Tief in den Wäldern von Schweden endet Bullerbü …: Vera Buck im Gespräch über ihren neuen Thriller «Das Baumhaus»
Dieses Bullerbü ist nur ein vermeintliches Paradies. In Wahrheit ist es Wildnis. Es ist ein gefährlicher Ort.

«Bullerbü gibt es nicht» – so steht es in Ihrem neuen Thriller Das Baumhaus. Rächen Sie sich an Astrid Lindgren für das ewig Hyggelige, das in Deutschland so beliebt ist?

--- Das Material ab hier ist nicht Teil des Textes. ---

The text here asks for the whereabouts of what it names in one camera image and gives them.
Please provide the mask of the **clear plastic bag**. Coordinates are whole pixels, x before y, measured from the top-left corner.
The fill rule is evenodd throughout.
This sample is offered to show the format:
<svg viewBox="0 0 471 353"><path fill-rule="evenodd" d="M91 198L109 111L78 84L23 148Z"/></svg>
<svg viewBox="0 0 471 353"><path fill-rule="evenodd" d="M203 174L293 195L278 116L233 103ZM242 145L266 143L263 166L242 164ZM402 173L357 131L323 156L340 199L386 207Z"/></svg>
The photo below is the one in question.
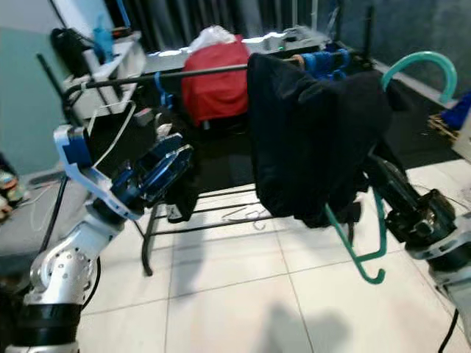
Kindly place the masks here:
<svg viewBox="0 0 471 353"><path fill-rule="evenodd" d="M238 37L222 26L209 26L203 29L188 45L189 51L199 51L216 44L235 43Z"/></svg>

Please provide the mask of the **plain black garment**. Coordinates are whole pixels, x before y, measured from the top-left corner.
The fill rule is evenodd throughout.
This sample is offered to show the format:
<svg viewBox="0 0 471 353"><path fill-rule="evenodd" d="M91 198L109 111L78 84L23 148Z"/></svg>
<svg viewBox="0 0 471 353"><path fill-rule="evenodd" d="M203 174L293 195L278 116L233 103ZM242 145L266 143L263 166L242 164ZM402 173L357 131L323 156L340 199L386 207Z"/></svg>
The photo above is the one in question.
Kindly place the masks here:
<svg viewBox="0 0 471 353"><path fill-rule="evenodd" d="M341 212L366 191L368 155L400 165L386 138L398 94L383 87L379 71L318 80L252 54L247 91L256 195L276 218L326 227L326 207Z"/></svg>

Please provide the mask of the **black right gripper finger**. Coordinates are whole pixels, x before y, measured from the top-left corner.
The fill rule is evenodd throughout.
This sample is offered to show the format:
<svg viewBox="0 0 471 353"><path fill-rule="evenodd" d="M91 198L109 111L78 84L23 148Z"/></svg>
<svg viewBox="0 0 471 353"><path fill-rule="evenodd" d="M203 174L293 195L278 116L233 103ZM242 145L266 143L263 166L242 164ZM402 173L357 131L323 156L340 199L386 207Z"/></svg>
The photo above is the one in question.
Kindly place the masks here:
<svg viewBox="0 0 471 353"><path fill-rule="evenodd" d="M377 203L377 211L383 206L383 214L387 211L398 211L401 209L401 197L398 192L398 181L400 181L401 170L393 162L380 156L367 156L366 174L369 183L374 189L374 197Z"/></svg>
<svg viewBox="0 0 471 353"><path fill-rule="evenodd" d="M380 156L372 158L372 185L392 209L413 213L417 211L417 192L411 187L405 174L393 163Z"/></svg>

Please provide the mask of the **blue hanging bag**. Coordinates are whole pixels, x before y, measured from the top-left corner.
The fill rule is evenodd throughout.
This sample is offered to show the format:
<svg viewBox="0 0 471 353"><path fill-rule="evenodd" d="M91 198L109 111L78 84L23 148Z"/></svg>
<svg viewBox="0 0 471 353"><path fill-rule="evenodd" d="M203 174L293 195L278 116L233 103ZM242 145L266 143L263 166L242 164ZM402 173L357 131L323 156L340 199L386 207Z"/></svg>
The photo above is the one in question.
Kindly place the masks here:
<svg viewBox="0 0 471 353"><path fill-rule="evenodd" d="M104 65L114 60L114 25L107 15L99 15L96 18L95 27L92 29L92 49L98 60L98 64Z"/></svg>

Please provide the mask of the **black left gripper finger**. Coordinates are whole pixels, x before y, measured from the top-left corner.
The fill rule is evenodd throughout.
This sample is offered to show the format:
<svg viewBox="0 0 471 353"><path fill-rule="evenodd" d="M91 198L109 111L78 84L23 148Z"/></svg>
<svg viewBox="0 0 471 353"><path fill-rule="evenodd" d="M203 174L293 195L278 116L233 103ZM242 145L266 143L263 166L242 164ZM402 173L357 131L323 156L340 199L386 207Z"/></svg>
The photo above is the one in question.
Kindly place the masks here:
<svg viewBox="0 0 471 353"><path fill-rule="evenodd" d="M158 195L165 196L169 188L191 167L192 145L172 148L160 162L158 172Z"/></svg>
<svg viewBox="0 0 471 353"><path fill-rule="evenodd" d="M139 159L139 168L144 172L144 176L158 176L160 162L165 154L172 148L185 145L185 139L181 134L171 134L161 138L150 151Z"/></svg>

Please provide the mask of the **red cloth cover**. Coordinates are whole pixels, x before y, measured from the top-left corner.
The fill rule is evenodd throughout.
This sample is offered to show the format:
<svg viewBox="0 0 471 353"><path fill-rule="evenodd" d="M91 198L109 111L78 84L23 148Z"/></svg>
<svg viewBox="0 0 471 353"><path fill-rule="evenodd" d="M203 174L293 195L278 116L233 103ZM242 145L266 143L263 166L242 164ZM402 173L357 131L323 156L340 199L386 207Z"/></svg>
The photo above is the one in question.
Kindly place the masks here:
<svg viewBox="0 0 471 353"><path fill-rule="evenodd" d="M186 58L184 70L247 64L249 50L242 40L242 35L235 35L232 43L217 43L193 51ZM245 114L249 106L246 74L245 70L237 70L183 78L184 105L195 125Z"/></svg>

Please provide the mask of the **black metal clothes rack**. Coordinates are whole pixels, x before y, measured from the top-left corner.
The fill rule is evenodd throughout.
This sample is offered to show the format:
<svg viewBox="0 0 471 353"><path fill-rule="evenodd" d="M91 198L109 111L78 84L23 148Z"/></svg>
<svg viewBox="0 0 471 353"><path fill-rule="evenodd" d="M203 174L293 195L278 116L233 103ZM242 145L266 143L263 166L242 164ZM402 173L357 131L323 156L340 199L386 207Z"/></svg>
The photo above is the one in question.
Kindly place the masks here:
<svg viewBox="0 0 471 353"><path fill-rule="evenodd" d="M362 51L350 51L351 62L348 67L356 67L356 68L372 68L372 61L370 58L363 54ZM297 66L302 66L300 63L300 55L283 58L283 61L288 62L290 64L295 64ZM202 76L202 75L213 75L213 74L222 74L222 73L232 73L232 71L243 71L248 68L246 64L239 64L239 65L232 65L232 66L222 66L216 68L202 68L202 70L194 70L194 71L179 71L179 73L171 73L167 74L166 77L168 79L183 79L195 76ZM125 78L125 79L114 79L114 80L107 80L103 82L84 82L80 84L71 85L69 88L60 88L57 92L58 97L60 97L61 104L62 104L62 111L71 117L73 113L71 113L71 108L75 103L74 95L78 94L81 90L87 90L88 88L100 88L104 87L105 85L109 84L130 84L130 83L145 83L151 82L154 84L154 74L144 74L139 75L133 78Z"/></svg>

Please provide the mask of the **dark curtain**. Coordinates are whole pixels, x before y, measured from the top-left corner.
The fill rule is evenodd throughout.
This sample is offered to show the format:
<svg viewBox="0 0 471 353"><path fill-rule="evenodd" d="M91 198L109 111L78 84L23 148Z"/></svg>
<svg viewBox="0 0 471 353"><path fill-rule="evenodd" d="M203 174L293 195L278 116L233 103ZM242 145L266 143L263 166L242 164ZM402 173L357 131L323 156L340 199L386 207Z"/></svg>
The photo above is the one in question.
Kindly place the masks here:
<svg viewBox="0 0 471 353"><path fill-rule="evenodd" d="M116 26L141 33L145 51L179 49L209 26L245 38L306 26L336 38L366 16L355 14L366 0L104 0Z"/></svg>

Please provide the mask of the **white shelf unit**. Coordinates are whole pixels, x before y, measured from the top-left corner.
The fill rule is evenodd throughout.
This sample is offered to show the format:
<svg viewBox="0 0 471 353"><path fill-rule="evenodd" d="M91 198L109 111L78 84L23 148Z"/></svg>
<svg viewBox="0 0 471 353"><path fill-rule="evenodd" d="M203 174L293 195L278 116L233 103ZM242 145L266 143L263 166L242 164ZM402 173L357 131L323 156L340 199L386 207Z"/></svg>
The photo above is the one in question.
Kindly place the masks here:
<svg viewBox="0 0 471 353"><path fill-rule="evenodd" d="M85 67L90 73L80 76L71 75L63 80L62 88L71 85L89 82L103 82L114 79L133 78L142 74L146 64L146 53L139 40L141 33L133 32L131 35L118 38L113 44L113 58L111 61L98 64L94 51L85 50L83 58ZM132 98L132 92L137 84L109 84L101 88L88 88L74 95L73 111L83 121L90 120L99 115L111 115L125 111Z"/></svg>

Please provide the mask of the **teal plastic hanger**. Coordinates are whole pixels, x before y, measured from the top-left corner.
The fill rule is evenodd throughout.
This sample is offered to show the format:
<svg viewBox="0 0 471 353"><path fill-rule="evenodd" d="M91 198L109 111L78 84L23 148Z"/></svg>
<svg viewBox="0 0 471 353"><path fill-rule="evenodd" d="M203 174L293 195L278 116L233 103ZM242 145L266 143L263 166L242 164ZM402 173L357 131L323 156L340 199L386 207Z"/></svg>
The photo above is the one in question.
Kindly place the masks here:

Ganz im Gegenteil! Ich nehme darin unsere Liebe für Astrid Lindgren aufs Korn, aber ich bin ja Ronja Räubertochter und Bullerbü als Kind selbst verfallen und liebe Lindgrens Geschichten immer noch. Mit sieben Jahren habe ich einen Zeitungsartikel über Lindgren an meine Wand über den Schreibtisch gehängt, sie war damals so etwas wie mein erstes Autorenvorbild. Den Artikel habe ich übrigens noch. Ich bewahre ihn zusammen mit den Geschichten auf, die ich als Kind geschrieben habe.
Das Baumhaus ist zugleich ein skandinavischer Krimi, das Psychogramm einer Ehe und eine Schauergeschichte – wie würden Sie Ihren Thriller beschreiben?
Ich würde sagen, es ist ein typischer Vera-Buck-Thriller: düster, psychologisch, atmosphärisch und mit Figuren, die man einfach ins Herz schließt. Ob es wirklich ein skandinavischer Krimi ist? Ich bin keine skandinavische Autorin und würde nicht so weit gehen, das zu behaupten. Der Thriller will etwas anderes. Wir betreten das alte Ferienhaus in Västernorrland zusammen mit einer deutschen Familie und ihrer Sicht auf die heile Bullerbü-Welt, für die sie Schweden hält.
Henrik, Nora und Fynn reisen nach Västernorrland in eine Ferienhütte, was erwartet sie dort?
Es erwarten sie zunächst einmal das, was sie sich von einem Schwedenurlaub erhoffen: lange Sommerabende, Zimtschnecken und sehr viel Ruhe und Natur. Das Haus hat einen eigenen See und liegt sehr abgeschieden, direkt an einem riesigen Wald, in dem Teile von Astrid Lindgrens Ronja Räubertochter gedreht wurden. Aber natürlich wäre es kein Thriller, wenn diese Idylle nicht sehr schnell ins Gegenteil kippen würde. Oder um es mit Henriks Worten zu sagen: Ein Wald und ein See, das sind Brutstätten für Ungeheuer und Ängste aller Art.
Sie haben mit Rosa Lundqvist eine ungewöhnliche Ermittlerin gefunden. Wer ist sie?
Rosa ist meine Lieblingsfigur in diesem Thriller. Sie interessiert sich für Totes und Verwesendes – und das schon seit ihrer frühesten Kindheit. Für ein blondes Bullerbü-Kind, das in einer idyllischen kleinen Nachbarschaft aufwächst, ist das natürlich ein Problem. Rosa hat kein Talent im Umgang mit den Lebenden, dafür aber ein besonderes Gespür für den Tod: Anhand der Bäume kann sie ablesen, wo Kadaver begraben liegen. Inzwischen ist sie promovierte Forensikerin und betreibt heimlich Studien im Wald von Västernorrland – wo sie eines Nachts auf die verwesten Überreste von etwas stößt, das eindeutig kein Tier ist.
Kinder verschwinden, Skelette tauchen auf, jeder scheint ein Geheimnis zu haben. Die Verrätselung steigert sich im Laufe des Thrillers, und doch behalten Sie alle Fäden in der Hand – wie entwickeln Sie Ihre Geschichten?
Ich plotte sehr lange, bevor ich mit dem eigentlichen Schreiben beginne. Und dabei ist die Erfindung dieser komplexen Rätsel ehrlich gesagt weniger eine Herausforderung als vielmehr der Spaß an dem Ganzen.
Die Raben Odins, Hugin, Mugin, die Weltesche Yggdrasil, der labyrinthische schwedische Wald – wie sehr haben Sie sich für Das Baumhaus von nordischen Sagen inspirieren lassen?
Von einer Region, die so voller Geschichten steckt, kann man gar nicht anders als inspiriert sein. Das Geschichtenerzählen dort reicht ja viel weiter zurück als nur bis zu Astrid Lindgren. Und viele dieser Sagen und Märchen sind an sich so düster, dass sie sich hervorragend für einen Thriller eignen. Insbesondere für einen, in dem einer der Hauptfiguren selber Kinderbuchautor ist.